◆ **The problem**:
Without including any pictures, write out the listing below exactly.

◆ **Exercise data**:
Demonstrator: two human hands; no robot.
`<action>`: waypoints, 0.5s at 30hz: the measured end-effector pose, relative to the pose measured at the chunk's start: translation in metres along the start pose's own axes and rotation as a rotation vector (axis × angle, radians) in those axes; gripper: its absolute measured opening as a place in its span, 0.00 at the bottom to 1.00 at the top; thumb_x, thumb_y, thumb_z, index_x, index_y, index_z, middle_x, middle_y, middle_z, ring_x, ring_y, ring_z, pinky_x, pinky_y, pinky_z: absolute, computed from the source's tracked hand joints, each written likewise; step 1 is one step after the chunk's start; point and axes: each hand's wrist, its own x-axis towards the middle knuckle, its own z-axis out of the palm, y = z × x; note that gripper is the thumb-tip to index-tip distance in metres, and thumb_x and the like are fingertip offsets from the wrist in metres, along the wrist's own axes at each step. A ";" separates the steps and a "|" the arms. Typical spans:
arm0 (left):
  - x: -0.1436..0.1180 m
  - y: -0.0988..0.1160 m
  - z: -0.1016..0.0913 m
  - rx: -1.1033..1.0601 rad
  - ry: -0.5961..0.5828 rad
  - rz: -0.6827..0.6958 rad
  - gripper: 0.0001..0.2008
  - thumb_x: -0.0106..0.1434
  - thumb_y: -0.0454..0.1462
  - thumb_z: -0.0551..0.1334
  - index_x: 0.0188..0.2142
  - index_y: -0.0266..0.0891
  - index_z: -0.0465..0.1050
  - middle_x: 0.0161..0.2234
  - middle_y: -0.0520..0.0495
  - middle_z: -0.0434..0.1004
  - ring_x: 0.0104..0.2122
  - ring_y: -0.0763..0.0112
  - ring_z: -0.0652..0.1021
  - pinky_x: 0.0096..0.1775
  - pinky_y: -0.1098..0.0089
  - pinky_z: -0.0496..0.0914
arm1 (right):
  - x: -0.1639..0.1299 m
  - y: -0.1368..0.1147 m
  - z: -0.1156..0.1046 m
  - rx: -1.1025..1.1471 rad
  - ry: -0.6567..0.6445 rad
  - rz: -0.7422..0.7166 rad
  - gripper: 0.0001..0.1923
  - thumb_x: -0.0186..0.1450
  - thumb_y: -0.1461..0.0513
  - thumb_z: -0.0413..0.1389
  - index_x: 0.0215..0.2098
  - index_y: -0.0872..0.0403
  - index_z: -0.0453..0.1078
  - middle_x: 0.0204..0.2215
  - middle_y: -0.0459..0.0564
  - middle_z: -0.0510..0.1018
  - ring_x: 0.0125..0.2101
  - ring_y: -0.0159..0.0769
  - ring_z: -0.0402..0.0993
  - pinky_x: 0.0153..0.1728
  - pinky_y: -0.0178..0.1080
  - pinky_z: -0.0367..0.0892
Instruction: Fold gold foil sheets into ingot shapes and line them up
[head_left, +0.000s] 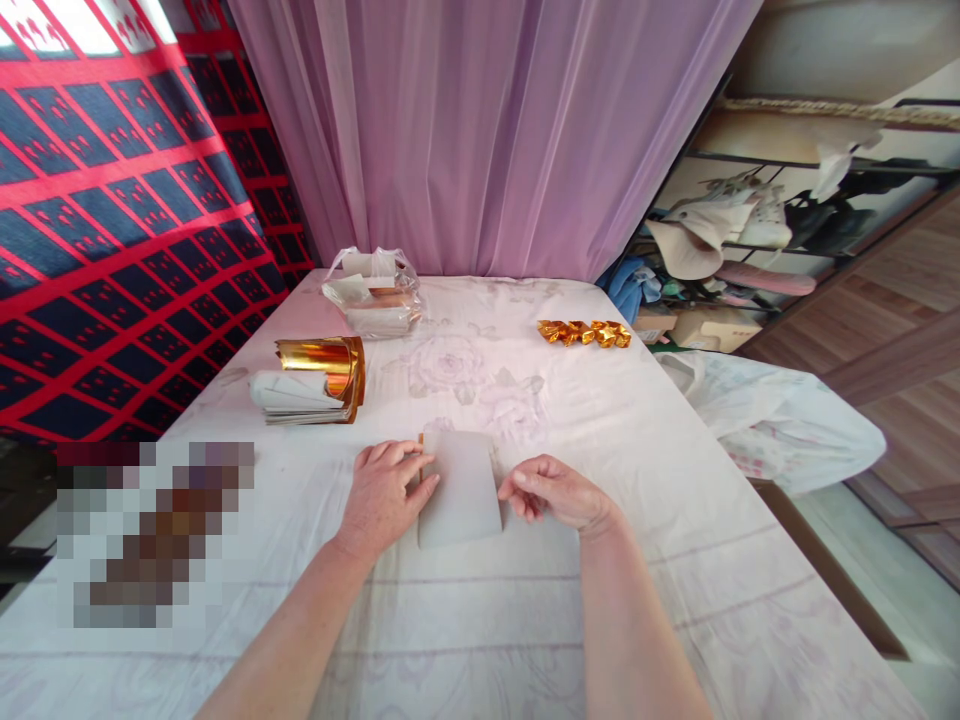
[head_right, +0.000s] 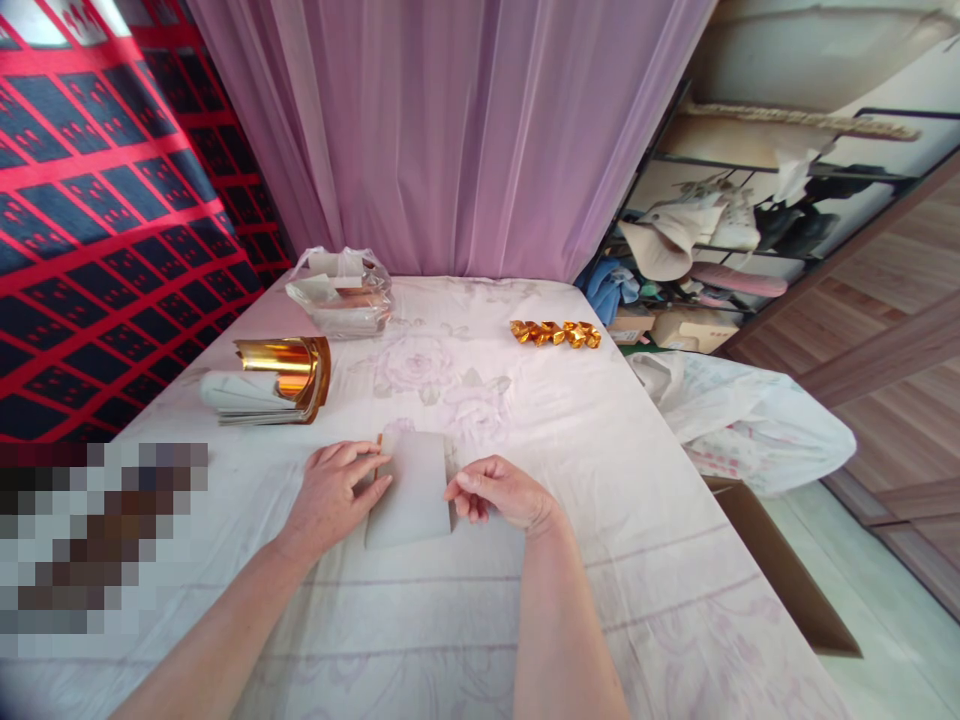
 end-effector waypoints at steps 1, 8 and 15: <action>0.000 0.000 0.000 -0.005 0.000 -0.006 0.11 0.64 0.43 0.62 0.44 0.48 0.80 0.46 0.47 0.80 0.48 0.57 0.76 0.52 0.52 0.66 | 0.000 0.001 -0.001 0.037 0.025 -0.026 0.19 0.57 0.47 0.67 0.34 0.55 0.80 0.21 0.45 0.78 0.18 0.23 0.68 0.17 0.27 0.58; 0.000 0.000 0.002 -0.012 -0.011 -0.025 0.11 0.62 0.40 0.63 0.44 0.47 0.80 0.46 0.47 0.80 0.48 0.57 0.76 0.52 0.53 0.66 | 0.002 0.005 -0.005 0.134 0.093 -0.027 0.17 0.53 0.55 0.71 0.38 0.53 0.81 0.29 0.47 0.81 0.23 0.24 0.70 0.21 0.27 0.61; 0.000 -0.001 0.003 0.006 -0.020 -0.011 0.12 0.62 0.39 0.63 0.46 0.48 0.79 0.50 0.46 0.79 0.50 0.56 0.75 0.53 0.52 0.66 | 0.002 0.003 -0.003 0.159 0.118 -0.055 0.16 0.53 0.56 0.72 0.37 0.53 0.81 0.30 0.46 0.81 0.23 0.24 0.71 0.25 0.29 0.65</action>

◆ **Result**:
Demonstrator: two human hands; no robot.
`<action>`: waypoints, 0.5s at 30hz: the measured end-effector pose, relative to the pose measured at the chunk's start: translation in metres along the start pose's own axes and rotation as a rotation vector (axis × angle, radians) in those axes; gripper: its absolute measured opening as a place in its span, 0.00 at the bottom to 1.00 at the top; thumb_x, thumb_y, thumb_z, index_x, index_y, index_z, middle_x, middle_y, middle_z, ring_x, ring_y, ring_z, pinky_x, pinky_y, pinky_z: absolute, computed from the source's tracked hand joints, each written likewise; step 1 is one step after the chunk's start; point and axes: each hand's wrist, its own x-axis towards the middle knuckle, its own z-axis out of the palm, y = z × x; note that gripper is the thumb-tip to index-tip distance in metres, and thumb_x and the like are fingertip offsets from the wrist in metres, along the wrist's own axes at each step. A ";" separates the steps and a "|" the arms. Typical spans:
arm0 (left):
  - x: -0.1436..0.1180 m
  - y: -0.0988..0.1160 m
  - z: -0.1016..0.0913 m
  - rx: -1.1033..1.0601 rad
  - ry: -0.5961..0.5828 rad
  - rz: -0.6827..0.6958 rad
  - gripper: 0.0001..0.2008
  - thumb_x: -0.0106..0.1434
  - thumb_y: -0.0454..0.1462
  - thumb_z: -0.0551..0.1334
  - index_x: 0.0188..0.2142
  - index_y: -0.0266..0.0891
  - index_z: -0.0465..0.1050
  - middle_x: 0.0161..0.2234
  - middle_y: -0.0520..0.0495
  - middle_z: -0.0434..0.1004
  - ring_x: 0.0104..0.2122
  - ring_y: -0.0763..0.0112
  - ring_z: -0.0652..0.1021
  - pinky_x: 0.0096..0.1775
  - pinky_y: -0.1098..0.0089
  - pinky_z: -0.0496..0.0914
arm1 (right):
  - x: -0.1639..0.1299 m
  - y: -0.1368..0.1147 m
  - z: -0.1156..0.1046 m
  - rx: -1.1025..1.1471 rad
  - ry: -0.6567..0.6445 rad
  - rz: -0.7422..0.7166 rad
  - gripper: 0.0001..0.1923
  - thumb_x: -0.0186..0.1450
  - thumb_y: -0.1461..0.0513
  - thumb_z: -0.0413..0.1389
  - index_x: 0.0215..0.2098
  - index_y: -0.0872..0.0403
  - index_z: -0.0453..0.1078
  - middle_x: 0.0204..0.2215
  - middle_y: -0.0459..0.0564
  - middle_z: -0.0510..0.1018
  - ring_x: 0.0125..0.2101
  - ring_y: -0.0159..0.0769
  - ring_z: -0.0402..0.0993
  - pinky_x: 0.0153..0.1728
  - pinky_y: -0.0178..0.1080
  - pinky_z: -0.0367..0.0892
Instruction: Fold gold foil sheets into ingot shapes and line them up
[head_left, +0.000s] 
[head_right, +0.000s] 
 end-effector waypoints at steps 1, 8 and 15: <action>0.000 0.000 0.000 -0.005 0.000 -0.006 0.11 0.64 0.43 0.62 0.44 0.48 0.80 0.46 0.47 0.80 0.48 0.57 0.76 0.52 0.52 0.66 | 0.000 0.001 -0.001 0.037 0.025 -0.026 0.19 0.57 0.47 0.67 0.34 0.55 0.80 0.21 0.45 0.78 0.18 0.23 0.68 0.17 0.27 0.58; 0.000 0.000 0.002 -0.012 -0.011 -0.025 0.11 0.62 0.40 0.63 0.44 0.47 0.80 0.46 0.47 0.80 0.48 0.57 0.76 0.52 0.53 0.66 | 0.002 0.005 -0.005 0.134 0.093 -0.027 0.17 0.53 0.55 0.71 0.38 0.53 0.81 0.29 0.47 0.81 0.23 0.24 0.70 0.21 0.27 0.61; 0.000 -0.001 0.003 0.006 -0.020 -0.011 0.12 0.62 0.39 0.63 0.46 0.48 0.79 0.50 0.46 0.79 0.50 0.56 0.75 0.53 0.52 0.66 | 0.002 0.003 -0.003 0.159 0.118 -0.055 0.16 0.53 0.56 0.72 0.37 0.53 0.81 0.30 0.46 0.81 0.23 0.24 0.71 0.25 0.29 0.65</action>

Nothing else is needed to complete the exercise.